Today is the feast day of the Martyrs of Korea, faithful Catholics who died for the faith in the Nineteenth Century and who were canonized in 1984 when Blessed John Paul II visited their native land. I visited there two years before and I couldn't help thinking about that trip today.
It was the summer of 1982, a few months before I was ordained a transitional deacon, and I went to Korea with a Jesuit friend, Fr. Larry Gillick. For the six weeks that we were there I served as his eyes and he served as my mentor in giving retreats around the country. You see, Fr. Gillick has been blind since an accident that took his eyesight when he was only seven.
We spent much of our thirteen hour flight from Seattle to Seoul worrying and fretting. What if the Jesuits who were supposed to meet us there didn't show up? How would we communicate with people and find our way to the Jesuit University of Sogang? What if they wouldn't let Fr. Gillick's big green tape player through Customs? What if we got sick from the food?

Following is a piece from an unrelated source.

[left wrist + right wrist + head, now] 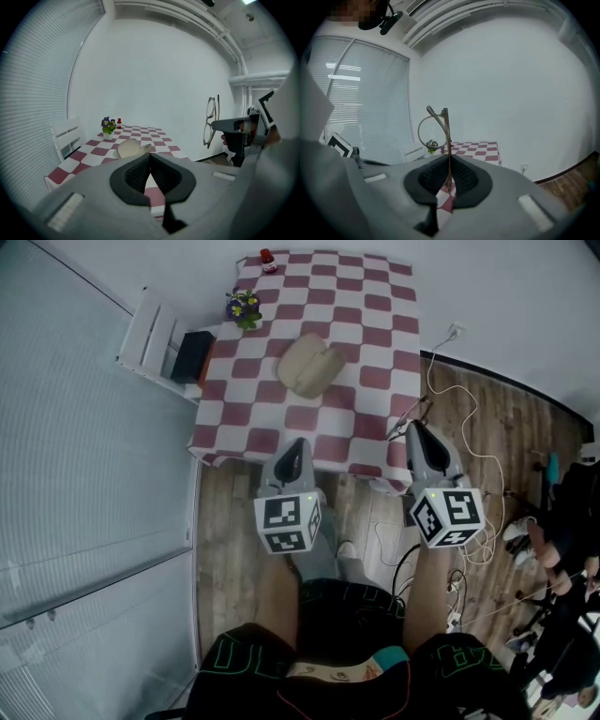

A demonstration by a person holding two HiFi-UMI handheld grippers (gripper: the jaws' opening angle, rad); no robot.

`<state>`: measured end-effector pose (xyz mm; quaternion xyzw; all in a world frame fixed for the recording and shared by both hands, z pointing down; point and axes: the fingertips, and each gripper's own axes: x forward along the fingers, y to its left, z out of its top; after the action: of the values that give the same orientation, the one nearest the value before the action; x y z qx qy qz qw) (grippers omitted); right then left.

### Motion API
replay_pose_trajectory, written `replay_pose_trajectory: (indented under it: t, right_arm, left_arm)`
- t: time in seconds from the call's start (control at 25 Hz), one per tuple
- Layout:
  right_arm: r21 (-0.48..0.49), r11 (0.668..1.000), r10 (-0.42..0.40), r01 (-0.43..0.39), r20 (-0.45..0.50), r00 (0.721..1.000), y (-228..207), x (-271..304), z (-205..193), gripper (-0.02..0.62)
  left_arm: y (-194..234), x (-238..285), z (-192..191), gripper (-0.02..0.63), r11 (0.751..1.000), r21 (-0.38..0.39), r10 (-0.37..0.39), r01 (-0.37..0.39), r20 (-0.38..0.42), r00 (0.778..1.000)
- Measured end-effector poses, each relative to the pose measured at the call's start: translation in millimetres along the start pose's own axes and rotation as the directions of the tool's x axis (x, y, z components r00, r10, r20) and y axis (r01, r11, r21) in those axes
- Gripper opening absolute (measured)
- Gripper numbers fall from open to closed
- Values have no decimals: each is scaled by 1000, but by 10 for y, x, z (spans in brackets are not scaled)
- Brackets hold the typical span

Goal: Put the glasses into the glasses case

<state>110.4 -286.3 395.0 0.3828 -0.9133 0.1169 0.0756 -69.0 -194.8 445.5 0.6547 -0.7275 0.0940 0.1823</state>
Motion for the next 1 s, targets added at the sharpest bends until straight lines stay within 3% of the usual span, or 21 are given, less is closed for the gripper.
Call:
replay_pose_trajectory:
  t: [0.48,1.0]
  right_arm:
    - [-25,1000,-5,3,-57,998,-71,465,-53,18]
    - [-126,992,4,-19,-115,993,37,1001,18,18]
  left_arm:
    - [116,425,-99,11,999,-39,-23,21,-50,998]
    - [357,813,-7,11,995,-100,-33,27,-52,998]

What if we caught a strange Asian disease? And, one of the scariest thoughts, how were we ever going to manage the Korean toilets which we had heard were holes in concrete slabs and not Western-style "thrones?" It was one thing for me to consider this but it certainly caused more panic in my blind friend.

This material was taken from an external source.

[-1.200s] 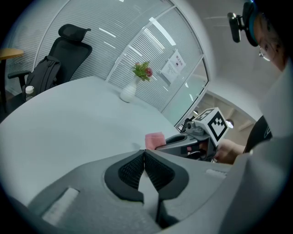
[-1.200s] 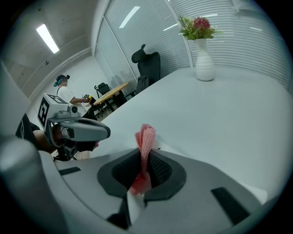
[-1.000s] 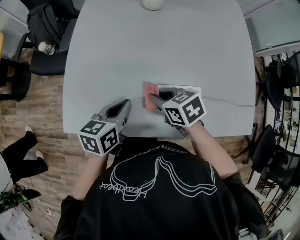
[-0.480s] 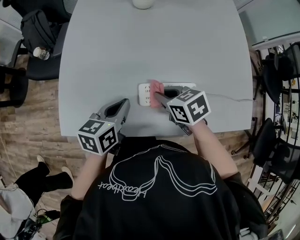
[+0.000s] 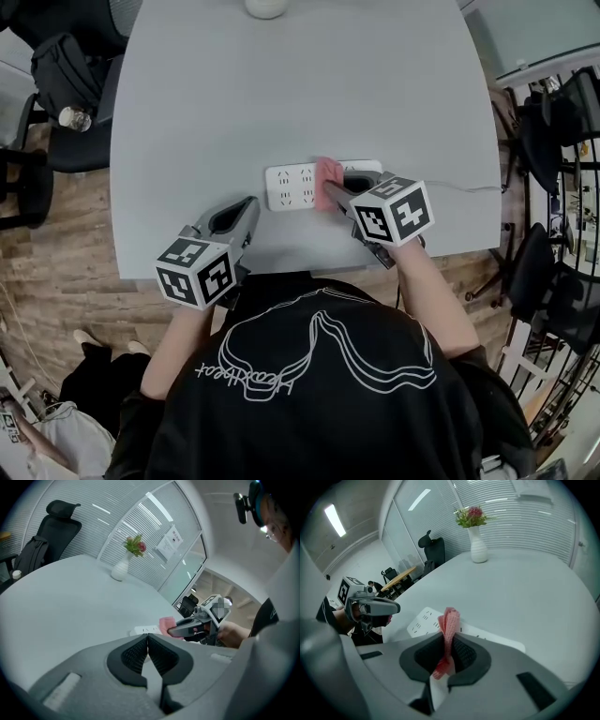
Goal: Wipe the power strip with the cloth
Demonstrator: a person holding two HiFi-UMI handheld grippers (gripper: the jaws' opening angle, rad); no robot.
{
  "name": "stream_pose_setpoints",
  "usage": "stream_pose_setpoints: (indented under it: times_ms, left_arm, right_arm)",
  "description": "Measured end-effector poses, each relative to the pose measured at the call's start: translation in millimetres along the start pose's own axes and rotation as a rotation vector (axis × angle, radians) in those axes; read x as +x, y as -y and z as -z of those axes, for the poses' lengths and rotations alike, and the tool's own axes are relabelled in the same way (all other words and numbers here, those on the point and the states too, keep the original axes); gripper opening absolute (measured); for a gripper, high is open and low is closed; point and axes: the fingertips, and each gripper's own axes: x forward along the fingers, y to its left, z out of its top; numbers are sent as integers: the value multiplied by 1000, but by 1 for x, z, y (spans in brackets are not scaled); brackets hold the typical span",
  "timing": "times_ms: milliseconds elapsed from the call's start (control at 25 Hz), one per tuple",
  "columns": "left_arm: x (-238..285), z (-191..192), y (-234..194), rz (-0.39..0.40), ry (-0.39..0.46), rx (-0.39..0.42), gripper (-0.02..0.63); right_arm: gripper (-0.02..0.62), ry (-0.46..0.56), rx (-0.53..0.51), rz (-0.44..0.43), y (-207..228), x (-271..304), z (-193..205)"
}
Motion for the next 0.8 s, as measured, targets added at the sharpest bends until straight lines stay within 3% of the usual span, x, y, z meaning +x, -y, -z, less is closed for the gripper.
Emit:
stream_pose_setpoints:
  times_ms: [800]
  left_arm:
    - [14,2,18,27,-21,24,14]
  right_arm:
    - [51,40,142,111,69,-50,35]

As we approached Kimpo Airport we finally did what we should have been doing instead of worrying. We prayed. Instead of surrendering to the anxiety, we surrendered to God and asked Him to get us safely through the coming six weeks.
Every night we sat down and wrote about the adventures of the day and God's goodness to us. We ended up calling this Journal "Kam-sa-ham-nida" which means "Thank you." For God answered our prayer as we had hoped and took great care of us.
I couldn't help thinking of our anxiety in contrast to the courage of the Korean Martyrs. We visited their shrine which is located on a high hill overlooking the Han River where many of them were thrown over the cliff to their deaths below. In the shrine was a museum with many of the gruesome instruments of torture that were used to elicit their denial of the faith. Surely some of them, especially those who were mere children, must have been afraid. But their faith and courage prevailed. God took care of them too, though not in a way that added to their time on earth. He took them to Himself in heaven and we are able to celebrate them today.
The fear that Fr. Gillick and I experienced as we flew across the Pacific Ocean seems so foolish now in light of what those Martyrs faced. Yet, we shouldn't compare. We all have fears and anxieties that at the time can seem pretty major. In facing them and not letting them control us the trick is the same one that those Korean Martyrs employed, the same one that we two traveling and fearful Jesuits employed. Prayer.
This is what St. Paul prescribed against anxiety as well:
"Have no anxiety at all, but in everything, by prayer and petition, with thanksgiving, make your requests known to God. Then the peace of God that surpasses all understanding will guard your hearts and minds in Christ Jesus" (Philippians 4: 6-7).